EXERCISE OBJECTIVE: Reproduce the data exactly; no word may be added or dropped.

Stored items
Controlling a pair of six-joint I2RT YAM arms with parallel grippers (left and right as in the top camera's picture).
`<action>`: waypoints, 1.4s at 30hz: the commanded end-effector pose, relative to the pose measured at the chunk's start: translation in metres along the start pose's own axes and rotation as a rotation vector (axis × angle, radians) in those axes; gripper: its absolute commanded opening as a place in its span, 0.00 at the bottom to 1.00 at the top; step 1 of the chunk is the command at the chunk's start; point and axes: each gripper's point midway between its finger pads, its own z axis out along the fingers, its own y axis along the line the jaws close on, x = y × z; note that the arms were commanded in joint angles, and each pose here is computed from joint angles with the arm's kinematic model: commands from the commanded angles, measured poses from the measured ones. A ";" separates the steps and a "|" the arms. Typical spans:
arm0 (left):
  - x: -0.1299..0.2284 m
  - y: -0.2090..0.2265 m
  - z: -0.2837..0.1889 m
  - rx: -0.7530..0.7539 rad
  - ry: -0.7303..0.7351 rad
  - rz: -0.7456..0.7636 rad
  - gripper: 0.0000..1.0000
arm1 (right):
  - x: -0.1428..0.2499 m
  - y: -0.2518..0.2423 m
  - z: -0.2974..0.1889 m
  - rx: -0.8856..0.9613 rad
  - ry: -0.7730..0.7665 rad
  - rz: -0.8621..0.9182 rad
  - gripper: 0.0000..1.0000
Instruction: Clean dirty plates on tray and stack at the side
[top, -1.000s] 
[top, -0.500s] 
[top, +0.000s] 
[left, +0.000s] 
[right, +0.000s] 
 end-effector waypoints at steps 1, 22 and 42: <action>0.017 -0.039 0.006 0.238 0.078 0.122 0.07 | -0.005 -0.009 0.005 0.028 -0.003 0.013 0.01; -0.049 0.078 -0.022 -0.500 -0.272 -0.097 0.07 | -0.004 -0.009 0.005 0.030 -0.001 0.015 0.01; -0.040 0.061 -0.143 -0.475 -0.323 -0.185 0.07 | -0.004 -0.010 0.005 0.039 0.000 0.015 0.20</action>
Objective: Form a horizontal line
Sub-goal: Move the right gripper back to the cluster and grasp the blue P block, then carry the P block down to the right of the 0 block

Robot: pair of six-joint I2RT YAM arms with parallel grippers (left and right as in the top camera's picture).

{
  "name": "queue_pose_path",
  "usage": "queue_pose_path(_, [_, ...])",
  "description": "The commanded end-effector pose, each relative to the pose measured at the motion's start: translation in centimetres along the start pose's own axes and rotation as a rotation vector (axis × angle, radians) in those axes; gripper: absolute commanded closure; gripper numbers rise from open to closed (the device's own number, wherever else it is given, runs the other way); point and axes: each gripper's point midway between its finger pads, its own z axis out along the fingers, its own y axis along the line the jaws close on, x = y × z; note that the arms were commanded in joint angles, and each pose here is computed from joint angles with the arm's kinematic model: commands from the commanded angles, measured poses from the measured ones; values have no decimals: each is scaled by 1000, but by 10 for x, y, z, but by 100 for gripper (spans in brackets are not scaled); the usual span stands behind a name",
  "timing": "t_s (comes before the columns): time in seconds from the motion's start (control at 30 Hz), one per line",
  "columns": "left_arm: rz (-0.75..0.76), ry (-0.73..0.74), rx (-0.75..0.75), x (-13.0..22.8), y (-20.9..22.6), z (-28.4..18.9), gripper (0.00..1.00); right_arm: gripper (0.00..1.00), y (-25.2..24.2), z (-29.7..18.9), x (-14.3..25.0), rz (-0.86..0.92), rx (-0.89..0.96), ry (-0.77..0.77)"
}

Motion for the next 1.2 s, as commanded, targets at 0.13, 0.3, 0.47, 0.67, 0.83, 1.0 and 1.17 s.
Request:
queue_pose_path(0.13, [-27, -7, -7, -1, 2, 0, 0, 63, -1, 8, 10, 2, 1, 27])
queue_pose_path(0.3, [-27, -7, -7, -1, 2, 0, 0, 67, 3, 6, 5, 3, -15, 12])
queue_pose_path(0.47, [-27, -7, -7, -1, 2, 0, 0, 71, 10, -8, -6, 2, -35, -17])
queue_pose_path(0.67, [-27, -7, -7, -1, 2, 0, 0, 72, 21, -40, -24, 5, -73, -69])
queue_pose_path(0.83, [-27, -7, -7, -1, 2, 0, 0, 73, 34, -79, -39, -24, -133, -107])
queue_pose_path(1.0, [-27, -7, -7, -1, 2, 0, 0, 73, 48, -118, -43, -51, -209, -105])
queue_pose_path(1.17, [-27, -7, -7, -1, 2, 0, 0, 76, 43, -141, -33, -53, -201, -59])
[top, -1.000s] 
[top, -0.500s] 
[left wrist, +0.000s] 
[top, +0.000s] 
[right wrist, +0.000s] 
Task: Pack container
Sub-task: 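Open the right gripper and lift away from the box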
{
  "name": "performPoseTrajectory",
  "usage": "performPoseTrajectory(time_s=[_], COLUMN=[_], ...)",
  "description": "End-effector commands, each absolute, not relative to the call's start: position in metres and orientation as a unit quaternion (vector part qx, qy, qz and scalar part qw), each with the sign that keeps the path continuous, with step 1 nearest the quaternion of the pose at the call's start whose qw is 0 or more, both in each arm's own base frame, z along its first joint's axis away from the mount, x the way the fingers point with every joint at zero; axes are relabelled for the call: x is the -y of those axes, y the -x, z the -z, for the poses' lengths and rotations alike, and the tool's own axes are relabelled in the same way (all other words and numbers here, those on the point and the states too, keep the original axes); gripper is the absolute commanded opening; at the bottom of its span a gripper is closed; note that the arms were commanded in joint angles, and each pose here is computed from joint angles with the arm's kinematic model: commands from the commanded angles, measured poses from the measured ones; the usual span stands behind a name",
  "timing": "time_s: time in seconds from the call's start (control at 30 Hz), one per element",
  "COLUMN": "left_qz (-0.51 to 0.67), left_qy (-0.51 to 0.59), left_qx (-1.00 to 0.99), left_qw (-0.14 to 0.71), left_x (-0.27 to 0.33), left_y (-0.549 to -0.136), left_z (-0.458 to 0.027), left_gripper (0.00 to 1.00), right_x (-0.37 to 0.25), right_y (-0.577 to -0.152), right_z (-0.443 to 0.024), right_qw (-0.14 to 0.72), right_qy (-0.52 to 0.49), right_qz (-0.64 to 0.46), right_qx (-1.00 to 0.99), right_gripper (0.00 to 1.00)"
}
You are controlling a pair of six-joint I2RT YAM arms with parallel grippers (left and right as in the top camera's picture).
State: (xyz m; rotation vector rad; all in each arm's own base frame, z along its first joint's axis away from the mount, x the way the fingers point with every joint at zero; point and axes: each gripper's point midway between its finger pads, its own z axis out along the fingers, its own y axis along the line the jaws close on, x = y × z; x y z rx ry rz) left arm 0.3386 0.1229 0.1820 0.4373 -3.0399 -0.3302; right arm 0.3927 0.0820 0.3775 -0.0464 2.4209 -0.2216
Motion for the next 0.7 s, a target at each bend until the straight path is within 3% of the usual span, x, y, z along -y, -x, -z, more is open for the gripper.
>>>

EXERCISE OUTPUT:
Controlling a pair of six-joint I2RT YAM arms with parallel grippers (left and right as in the top camera's picture).
`<action>`: waypoints, 1.4s at 30hz: the commanded end-effector pose, relative to the pose measured at the chunk's start: translation in metres along the start pose's own axes and rotation as a rotation vector (axis × angle, radians) in those axes; gripper: its absolute commanded opening as a place in its span, 0.00 at the bottom to 1.00 at the top; step 1 of the chunk is the command at the chunk's start; point and axes: each gripper's point midway between its finger pads, its own z axis out along the fingers, its own y axis along the line the jaws close on, x = y × z; note that the arms were commanded in joint angles, and each pose here is computed from joint angles with the arm's kinematic model: commands from the commanded angles, measured poses from the measured ones. A ";" separates the steps and a "|" the arms. Typical spans:
arm0 (left):
  - x: -0.1299..0.2284 m
  - y: -0.2090..0.2265 m
  - z: -0.2837..0.1889 m
  - rx: -0.7530..0.7539 rad
  - ry: -0.7303..0.7351 rad
  - rz: -0.7456..0.7636 rad
  - gripper: 0.0000..1.0000
arm1 (right):
  - x: -0.1428..0.2499 m
  - y: -0.2518..0.2423 m
  - z: -0.2974..0.1889 m
  - rx: -0.8856..0.9613 rad
  - ry: -0.7730..0.7665 rad
  - rz: -0.8621..0.9182 rad
  - gripper: 0.0000..1.0000
Instruction: Clean dirty plates on tray and stack at the side
[top, -1.000s] 
[top, -0.500s] 
[top, +0.000s] 
[left, +0.000s] 
[right, +0.000s] 
 end-effector waypoints at steps 1, 22 and 42: <action>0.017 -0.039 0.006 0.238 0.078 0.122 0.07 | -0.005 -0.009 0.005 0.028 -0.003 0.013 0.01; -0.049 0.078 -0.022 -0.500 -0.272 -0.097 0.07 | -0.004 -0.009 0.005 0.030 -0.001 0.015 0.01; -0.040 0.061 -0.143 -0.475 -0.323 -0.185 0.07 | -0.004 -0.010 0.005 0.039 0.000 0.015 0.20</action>
Objective: Form a horizontal line
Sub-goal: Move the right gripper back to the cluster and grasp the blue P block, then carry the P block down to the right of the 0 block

Robot: pair of six-joint I2RT YAM arms with parallel grippers (left and right as in the top camera's picture).

{
  "name": "queue_pose_path",
  "usage": "queue_pose_path(_, [_, ...])",
  "description": "The commanded end-effector pose, each relative to the pose measured at the motion's start: translation in centimetres along the start pose's own axes and rotation as a rotation vector (axis × angle, radians) in those axes; gripper: absolute commanded closure; gripper numbers rise from open to closed (the device's own number, wherever else it is given, runs the other way); point and axes: each gripper's point midway between its finger pads, its own z axis out along the fingers, its own y axis along the line the jaws close on, x = y × z; note that the arms were commanded in joint angles, and each pose here is computed from joint angles with the arm's kinematic model: commands from the commanded angles, measured poses from the measured ones; values have no decimals: each is scaled by 1000, but by 10 for x, y, z, but by 100 for gripper (spans in brackets are not scaled); the usual span stands behind a name",
  "timing": "t_s (comes before the columns): time in seconds from the motion's start (control at 30 Hz), one per line",
  "columns": "left_arm: rz (-0.75..0.76), ry (-0.73..0.74), rx (-0.75..0.75), x (-13.0..22.8), y (-20.9..22.6), z (-28.4..18.9), gripper (0.00..1.00); right_arm: gripper (0.00..1.00), y (-25.2..24.2), z (-29.7..18.9), x (-14.3..25.0), rz (-0.86..0.92), rx (-0.89..0.96), ry (-0.77..0.77)"
}

Motion for the next 1.2 s, as commanded, targets at 0.13, 0.3, 0.47, 0.67, 0.83, 1.0 and 1.17 s.
Request:
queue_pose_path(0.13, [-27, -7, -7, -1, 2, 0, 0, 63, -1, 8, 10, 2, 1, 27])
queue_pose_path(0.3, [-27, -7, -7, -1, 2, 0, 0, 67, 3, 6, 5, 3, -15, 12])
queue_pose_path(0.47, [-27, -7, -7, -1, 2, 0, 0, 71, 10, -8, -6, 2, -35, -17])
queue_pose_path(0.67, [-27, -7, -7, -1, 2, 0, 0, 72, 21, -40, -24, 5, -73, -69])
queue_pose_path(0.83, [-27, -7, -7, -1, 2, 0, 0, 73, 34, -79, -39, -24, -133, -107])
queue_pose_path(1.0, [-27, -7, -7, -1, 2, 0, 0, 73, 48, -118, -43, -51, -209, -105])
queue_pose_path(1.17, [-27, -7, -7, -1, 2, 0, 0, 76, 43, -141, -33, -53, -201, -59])
[top, -1.000s] 
[top, -0.500s] 
[left wrist, +0.000s] 
[top, +0.000s] 
[right wrist, +0.000s] 
Task: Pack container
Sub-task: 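Open the right gripper and lift away from the box
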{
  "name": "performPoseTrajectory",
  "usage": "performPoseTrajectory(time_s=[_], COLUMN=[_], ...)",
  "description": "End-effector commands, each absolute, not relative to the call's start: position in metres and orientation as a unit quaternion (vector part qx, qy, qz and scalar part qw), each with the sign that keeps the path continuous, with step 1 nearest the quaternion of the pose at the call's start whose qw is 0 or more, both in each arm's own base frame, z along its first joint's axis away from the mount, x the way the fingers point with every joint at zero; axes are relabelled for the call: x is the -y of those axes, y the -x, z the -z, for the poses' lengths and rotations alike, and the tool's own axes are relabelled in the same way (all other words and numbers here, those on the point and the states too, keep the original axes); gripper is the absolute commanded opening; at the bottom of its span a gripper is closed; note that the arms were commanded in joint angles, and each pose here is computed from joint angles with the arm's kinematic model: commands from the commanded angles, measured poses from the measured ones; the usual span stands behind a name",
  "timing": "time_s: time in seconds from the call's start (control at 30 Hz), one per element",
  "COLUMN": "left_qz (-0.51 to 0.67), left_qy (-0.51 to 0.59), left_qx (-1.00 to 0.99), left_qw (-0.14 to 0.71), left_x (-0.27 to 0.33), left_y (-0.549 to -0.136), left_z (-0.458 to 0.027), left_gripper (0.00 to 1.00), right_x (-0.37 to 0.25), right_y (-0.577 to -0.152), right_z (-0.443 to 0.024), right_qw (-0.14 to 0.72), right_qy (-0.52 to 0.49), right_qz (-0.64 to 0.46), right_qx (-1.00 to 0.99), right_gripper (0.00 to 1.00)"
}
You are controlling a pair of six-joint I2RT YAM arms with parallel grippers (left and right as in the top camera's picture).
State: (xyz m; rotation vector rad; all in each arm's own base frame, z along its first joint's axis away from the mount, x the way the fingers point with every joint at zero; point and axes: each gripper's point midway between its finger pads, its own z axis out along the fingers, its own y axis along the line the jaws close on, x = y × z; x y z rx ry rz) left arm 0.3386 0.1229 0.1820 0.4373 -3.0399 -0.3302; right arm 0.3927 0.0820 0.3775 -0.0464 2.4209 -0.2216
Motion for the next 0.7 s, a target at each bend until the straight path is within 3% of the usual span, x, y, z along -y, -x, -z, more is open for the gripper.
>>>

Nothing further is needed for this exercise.